From the records below, copy out exactly the lines from the one containing "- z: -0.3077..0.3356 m" to the one containing "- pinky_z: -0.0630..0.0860", both included. Add nothing else.

★ ★ ★

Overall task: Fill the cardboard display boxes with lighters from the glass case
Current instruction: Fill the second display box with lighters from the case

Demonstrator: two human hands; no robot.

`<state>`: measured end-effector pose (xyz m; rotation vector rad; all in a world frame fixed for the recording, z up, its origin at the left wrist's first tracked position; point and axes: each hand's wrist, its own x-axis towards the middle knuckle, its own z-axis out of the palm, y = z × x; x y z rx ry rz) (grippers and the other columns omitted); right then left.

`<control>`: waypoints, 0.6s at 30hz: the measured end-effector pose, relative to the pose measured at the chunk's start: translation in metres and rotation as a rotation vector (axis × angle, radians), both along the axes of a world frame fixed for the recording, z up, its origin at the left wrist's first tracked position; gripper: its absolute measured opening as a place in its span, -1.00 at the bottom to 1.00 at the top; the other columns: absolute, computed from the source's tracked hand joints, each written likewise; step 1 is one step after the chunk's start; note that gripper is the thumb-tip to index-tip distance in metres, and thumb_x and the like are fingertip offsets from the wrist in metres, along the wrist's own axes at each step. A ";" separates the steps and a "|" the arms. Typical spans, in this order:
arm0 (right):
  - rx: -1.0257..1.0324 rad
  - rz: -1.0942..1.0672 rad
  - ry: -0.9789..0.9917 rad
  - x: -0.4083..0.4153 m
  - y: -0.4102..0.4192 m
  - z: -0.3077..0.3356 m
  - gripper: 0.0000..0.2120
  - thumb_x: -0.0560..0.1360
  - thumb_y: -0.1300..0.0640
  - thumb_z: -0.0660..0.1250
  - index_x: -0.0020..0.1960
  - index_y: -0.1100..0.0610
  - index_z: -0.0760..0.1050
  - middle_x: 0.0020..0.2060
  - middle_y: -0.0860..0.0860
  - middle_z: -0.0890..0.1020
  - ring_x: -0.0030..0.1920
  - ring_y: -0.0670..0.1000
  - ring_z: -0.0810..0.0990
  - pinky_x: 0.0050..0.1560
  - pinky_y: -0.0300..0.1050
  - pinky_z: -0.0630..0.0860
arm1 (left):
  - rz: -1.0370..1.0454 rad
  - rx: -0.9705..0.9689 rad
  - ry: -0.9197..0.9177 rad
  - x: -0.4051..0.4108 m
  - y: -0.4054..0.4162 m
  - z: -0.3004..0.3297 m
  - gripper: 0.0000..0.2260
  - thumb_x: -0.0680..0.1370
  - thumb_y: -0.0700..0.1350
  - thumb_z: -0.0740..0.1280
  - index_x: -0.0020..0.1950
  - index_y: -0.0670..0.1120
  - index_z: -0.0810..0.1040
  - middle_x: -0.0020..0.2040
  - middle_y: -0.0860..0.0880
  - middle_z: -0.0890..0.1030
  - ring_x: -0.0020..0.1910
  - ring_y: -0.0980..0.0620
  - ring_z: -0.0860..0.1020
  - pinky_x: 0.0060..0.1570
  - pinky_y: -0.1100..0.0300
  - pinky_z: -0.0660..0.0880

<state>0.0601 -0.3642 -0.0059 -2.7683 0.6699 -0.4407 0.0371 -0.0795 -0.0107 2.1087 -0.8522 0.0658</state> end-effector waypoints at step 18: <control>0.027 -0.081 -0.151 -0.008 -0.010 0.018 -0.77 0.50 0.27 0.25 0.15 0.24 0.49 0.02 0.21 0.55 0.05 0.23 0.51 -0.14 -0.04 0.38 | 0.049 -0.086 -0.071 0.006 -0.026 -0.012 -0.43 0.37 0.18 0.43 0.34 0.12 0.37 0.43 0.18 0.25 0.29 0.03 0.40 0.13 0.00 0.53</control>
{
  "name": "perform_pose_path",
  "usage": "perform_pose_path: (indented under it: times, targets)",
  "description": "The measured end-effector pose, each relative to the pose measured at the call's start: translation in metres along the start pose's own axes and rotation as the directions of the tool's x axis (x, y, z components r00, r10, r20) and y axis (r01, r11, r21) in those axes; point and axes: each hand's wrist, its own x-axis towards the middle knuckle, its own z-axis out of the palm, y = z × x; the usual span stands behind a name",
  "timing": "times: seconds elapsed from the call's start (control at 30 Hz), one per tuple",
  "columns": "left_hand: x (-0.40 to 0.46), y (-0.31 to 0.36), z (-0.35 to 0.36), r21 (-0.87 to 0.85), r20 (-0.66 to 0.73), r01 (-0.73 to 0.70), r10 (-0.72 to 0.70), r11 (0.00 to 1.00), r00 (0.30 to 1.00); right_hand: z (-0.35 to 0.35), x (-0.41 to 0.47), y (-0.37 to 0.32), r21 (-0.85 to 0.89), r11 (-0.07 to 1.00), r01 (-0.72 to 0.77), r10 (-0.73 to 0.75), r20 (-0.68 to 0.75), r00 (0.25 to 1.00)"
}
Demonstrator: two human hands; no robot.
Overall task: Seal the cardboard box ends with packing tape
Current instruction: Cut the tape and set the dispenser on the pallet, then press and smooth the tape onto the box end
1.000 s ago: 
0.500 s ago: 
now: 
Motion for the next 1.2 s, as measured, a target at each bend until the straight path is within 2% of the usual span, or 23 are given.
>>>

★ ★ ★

■ Solution for this problem
  - z: -0.3077..0.3356 m
  - gripper: 0.0000..0.2120
  - thumb_x: -0.0560..0.1360
  - thumb_y: -0.1300..0.0640
  - thumb_z: -0.0660..0.1250
  - index_x: -0.0020..0.1960
  - index_y: -0.1100..0.0610
  - index_z: -0.0760..0.1050
  - middle_x: 0.0020..0.2060
  - middle_y: -0.0860..0.0860
  - middle_z: -0.0890..0.1020
  - ring_x: -0.0030..0.1920
  - ring_y: -0.0670..0.1000
  - ring_z: -0.0810..0.0990
  - pinky_x: 0.0050..0.1560
  - pinky_y: -0.0300..0.1050
  - pinky_z: -0.0630..0.0860

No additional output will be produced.